The location of a row within a page is identified by the row offset table, which is located at the end of the page. To find a specific row within a page, SQL Server looks up the starting byte address for a given row ID in the row offset table, which contains the offset of the row from the beginning of the page (refer to Figure 33.4). Each entry in the row offset table is 2 bytes in size, so for each row in a table, an additional 2 bytes of space is added in from the end of the page for the row offset entry.
Where a row goes when inserted into a table depends on whether there is a clustered index on the table. Without a clustered index, the table is a heap structure (clustered and heap tables are covered in more detail later in this chapter). When you insert a row into a heap table, the row goes at the end of the page as long as the page fits there. When you insert a row in to a clustered table, the clustering sort order must be maintained so that the row is inserted into its clustered position.

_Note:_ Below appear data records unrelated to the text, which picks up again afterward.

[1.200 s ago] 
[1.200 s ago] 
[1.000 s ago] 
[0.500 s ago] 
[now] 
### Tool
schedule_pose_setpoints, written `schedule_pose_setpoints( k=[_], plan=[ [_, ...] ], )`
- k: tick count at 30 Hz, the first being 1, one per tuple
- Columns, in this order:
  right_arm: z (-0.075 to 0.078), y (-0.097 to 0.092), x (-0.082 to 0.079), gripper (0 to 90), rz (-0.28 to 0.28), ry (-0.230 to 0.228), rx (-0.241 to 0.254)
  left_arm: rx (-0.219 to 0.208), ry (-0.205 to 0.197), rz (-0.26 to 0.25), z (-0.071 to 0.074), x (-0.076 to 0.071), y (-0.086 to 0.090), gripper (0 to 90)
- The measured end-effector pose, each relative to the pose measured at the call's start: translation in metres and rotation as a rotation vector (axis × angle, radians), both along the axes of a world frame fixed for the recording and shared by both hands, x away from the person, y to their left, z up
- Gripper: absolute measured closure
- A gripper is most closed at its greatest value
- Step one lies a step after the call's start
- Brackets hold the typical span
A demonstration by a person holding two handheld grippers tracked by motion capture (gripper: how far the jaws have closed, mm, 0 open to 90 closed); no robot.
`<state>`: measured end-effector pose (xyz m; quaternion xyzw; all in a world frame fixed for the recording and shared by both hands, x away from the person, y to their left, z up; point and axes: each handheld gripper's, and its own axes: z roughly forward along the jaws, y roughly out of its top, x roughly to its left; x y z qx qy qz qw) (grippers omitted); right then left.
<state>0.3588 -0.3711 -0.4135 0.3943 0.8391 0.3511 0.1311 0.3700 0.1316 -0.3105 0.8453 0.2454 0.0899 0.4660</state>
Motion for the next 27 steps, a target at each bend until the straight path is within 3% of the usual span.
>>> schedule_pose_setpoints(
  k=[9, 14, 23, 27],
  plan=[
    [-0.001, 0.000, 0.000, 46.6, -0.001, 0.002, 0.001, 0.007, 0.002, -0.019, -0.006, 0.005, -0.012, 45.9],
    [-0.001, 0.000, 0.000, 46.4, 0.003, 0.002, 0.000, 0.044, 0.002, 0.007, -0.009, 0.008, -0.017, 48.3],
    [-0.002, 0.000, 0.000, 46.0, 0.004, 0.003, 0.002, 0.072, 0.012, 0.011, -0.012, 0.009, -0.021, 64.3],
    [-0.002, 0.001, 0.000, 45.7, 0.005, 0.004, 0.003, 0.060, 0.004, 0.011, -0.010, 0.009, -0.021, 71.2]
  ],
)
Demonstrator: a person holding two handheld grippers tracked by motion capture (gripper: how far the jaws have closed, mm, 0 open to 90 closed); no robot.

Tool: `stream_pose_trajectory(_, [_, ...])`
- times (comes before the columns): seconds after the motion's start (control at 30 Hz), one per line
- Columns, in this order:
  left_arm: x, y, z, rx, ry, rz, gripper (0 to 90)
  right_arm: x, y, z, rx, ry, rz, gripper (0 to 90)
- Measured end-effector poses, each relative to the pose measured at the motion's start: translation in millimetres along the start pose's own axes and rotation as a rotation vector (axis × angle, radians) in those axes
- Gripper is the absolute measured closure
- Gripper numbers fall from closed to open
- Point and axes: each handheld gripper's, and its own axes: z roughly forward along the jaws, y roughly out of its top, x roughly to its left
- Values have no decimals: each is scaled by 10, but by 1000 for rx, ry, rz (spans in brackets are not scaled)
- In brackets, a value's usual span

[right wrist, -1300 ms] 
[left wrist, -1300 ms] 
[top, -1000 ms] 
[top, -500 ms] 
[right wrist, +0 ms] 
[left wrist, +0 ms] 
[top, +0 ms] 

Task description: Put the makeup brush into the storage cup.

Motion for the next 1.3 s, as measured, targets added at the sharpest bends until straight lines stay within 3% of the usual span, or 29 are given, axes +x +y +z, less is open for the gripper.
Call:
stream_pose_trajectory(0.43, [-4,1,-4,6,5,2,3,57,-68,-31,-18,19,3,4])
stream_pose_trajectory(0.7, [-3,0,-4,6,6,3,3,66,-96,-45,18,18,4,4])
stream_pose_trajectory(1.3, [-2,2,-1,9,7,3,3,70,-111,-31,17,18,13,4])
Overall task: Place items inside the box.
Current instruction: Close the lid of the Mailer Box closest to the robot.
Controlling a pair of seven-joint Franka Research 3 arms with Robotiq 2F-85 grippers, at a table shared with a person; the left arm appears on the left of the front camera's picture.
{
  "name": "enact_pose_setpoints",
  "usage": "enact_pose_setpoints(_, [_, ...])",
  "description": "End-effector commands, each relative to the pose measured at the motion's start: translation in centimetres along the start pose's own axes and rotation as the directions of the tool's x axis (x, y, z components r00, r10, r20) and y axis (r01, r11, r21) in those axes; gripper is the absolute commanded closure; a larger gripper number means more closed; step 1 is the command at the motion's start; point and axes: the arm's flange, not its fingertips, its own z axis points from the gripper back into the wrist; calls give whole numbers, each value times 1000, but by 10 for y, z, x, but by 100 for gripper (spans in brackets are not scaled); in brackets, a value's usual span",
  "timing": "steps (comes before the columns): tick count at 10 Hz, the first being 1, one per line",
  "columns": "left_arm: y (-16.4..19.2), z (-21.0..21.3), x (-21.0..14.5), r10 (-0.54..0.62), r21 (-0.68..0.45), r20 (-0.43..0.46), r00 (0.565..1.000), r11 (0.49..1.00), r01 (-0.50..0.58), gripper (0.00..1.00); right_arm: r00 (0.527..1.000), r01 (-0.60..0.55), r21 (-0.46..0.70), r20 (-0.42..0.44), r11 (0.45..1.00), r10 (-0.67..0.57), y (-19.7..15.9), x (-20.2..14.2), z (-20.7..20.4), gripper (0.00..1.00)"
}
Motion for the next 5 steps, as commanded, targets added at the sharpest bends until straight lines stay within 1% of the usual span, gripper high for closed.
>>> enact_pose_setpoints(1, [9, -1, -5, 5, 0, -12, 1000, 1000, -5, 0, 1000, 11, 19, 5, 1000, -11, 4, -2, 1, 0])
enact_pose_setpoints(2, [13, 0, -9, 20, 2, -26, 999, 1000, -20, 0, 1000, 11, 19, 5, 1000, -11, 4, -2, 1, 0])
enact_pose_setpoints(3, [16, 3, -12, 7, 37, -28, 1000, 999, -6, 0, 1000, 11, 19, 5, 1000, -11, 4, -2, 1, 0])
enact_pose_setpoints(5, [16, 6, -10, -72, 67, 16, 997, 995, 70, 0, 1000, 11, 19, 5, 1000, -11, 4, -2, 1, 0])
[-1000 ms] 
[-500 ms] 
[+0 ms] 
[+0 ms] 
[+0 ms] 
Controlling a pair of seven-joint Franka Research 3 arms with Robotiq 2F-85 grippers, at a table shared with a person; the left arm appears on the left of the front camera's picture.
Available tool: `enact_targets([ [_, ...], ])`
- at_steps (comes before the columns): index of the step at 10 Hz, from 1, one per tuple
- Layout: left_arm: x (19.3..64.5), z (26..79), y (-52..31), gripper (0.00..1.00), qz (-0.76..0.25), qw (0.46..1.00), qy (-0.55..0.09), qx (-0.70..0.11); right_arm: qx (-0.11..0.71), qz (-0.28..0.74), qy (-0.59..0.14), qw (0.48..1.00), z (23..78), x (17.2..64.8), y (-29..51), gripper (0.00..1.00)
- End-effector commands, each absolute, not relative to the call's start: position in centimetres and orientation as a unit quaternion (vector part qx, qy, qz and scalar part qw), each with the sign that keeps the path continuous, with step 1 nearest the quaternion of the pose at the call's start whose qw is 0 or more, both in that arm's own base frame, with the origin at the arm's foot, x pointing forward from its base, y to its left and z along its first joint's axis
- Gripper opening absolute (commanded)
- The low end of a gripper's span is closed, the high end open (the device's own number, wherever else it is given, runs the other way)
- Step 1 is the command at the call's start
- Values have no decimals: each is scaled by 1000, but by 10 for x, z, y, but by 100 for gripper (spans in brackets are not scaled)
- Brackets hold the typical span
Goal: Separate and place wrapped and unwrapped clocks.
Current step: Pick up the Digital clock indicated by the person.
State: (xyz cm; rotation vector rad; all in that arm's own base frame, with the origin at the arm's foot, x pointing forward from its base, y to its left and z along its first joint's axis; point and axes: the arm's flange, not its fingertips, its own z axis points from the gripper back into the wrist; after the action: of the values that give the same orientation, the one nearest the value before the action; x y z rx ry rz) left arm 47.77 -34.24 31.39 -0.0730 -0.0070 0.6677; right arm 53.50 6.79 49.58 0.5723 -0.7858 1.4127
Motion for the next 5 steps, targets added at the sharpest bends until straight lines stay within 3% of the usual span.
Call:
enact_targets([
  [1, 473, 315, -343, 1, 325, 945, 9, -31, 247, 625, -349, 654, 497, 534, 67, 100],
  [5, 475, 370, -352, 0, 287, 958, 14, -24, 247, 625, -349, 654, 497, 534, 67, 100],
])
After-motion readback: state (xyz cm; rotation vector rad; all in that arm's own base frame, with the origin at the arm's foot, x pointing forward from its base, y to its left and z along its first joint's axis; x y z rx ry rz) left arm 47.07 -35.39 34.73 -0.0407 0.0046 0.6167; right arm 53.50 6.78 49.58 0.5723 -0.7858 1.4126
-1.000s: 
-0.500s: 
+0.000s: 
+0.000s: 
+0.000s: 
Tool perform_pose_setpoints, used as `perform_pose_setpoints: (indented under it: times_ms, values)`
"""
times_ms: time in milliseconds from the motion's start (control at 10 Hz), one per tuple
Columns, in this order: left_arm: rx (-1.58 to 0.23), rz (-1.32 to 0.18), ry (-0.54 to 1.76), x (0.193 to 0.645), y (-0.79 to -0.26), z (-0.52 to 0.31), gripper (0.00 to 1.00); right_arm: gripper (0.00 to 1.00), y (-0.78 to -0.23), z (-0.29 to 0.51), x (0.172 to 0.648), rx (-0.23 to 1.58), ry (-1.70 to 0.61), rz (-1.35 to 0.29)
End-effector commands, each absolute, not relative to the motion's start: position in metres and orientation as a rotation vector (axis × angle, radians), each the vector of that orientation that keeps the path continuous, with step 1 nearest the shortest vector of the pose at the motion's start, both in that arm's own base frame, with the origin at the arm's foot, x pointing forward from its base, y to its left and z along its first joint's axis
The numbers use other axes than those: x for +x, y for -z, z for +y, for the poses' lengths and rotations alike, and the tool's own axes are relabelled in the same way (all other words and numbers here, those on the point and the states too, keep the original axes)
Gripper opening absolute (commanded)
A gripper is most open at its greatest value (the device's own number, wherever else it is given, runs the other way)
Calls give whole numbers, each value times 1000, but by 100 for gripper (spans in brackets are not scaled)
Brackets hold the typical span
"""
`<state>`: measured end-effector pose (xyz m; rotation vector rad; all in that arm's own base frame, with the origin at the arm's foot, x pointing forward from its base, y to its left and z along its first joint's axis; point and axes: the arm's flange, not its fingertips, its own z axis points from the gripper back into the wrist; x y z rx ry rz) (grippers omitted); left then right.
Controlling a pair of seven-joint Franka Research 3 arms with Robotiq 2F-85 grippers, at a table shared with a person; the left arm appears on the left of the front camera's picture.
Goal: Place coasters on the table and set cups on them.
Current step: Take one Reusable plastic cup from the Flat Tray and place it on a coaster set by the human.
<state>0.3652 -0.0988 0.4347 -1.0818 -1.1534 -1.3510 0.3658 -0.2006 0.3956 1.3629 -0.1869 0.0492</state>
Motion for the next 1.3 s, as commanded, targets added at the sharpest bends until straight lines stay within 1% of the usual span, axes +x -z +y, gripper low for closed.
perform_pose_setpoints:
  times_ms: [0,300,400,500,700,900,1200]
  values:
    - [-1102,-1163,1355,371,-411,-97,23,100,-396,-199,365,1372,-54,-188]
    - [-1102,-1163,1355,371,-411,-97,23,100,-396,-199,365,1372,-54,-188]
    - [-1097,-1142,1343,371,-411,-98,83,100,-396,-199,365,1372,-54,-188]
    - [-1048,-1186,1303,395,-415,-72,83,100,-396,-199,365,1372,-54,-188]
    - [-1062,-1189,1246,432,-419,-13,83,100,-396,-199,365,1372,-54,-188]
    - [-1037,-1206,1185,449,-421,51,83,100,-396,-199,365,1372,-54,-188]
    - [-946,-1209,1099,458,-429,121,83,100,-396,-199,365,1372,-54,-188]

When you delete a row from a heap table, the byte address is set to 0, indicating that there is a "hole," or some available space, at that address. When you delete a row, the rows are not shuffled to keep the free space at the end of the page, as they were prior to SQL Server 7.0. If you insert data on a page where there is free space, but the free space is fragmented across the page because there have been deletions, the rows are compacted before the row is inserted. Figure 33.6 shows how the free space and the offset table are handled when you insert and delete data on a heap table. (Note that more rows would actually fit on the page than are drawn in Figure 33.6.)
Note that deleting Ann does not remove the information physically stored on the page; the only modification is that the byte address for Row ID 1 is changed to 0 (unused). Row ID remains at its original offset (116) because the space is not compacted. When Ed is inserted, the row is added at the end of the used space on the page because space is available there. However, when Lisa is to be inserted, no space is available at the end of used space on the page, so the rows are compacted to make space available at the end of the page. Notice that while inserting and deleting rows, the Row IDs do not change for existing rows, so index entries for those rows do not have to be updated, reducing the index overhead for inserts and deletes.
The algorithm for managing the insertion and deletion of rows on a clustered table is similar to that for a heap table. The difference is that when a page is compacted to reclaim free space, the row offset table is adjusted to keep the rows in the clustered key order, by row number.
Index information is stored on index pages. An index page has the same layout as a data page. The difference is the type of information stored on the page. Generally, a row in an index page contains the index key and a pointer to the page or row at the next (lower) level.
The actual information stored in an index page depends on the index type and whether it is a leaf level page. A leaf level clustered index page is the data page itself, of which you've already seen the structure. The information stored on other index pages is as follows:
Clustered indexes, nonleaf pages?Each index row contains the index key and a pointer (the fileId and a page address) to a page in the index tree at the next lower level.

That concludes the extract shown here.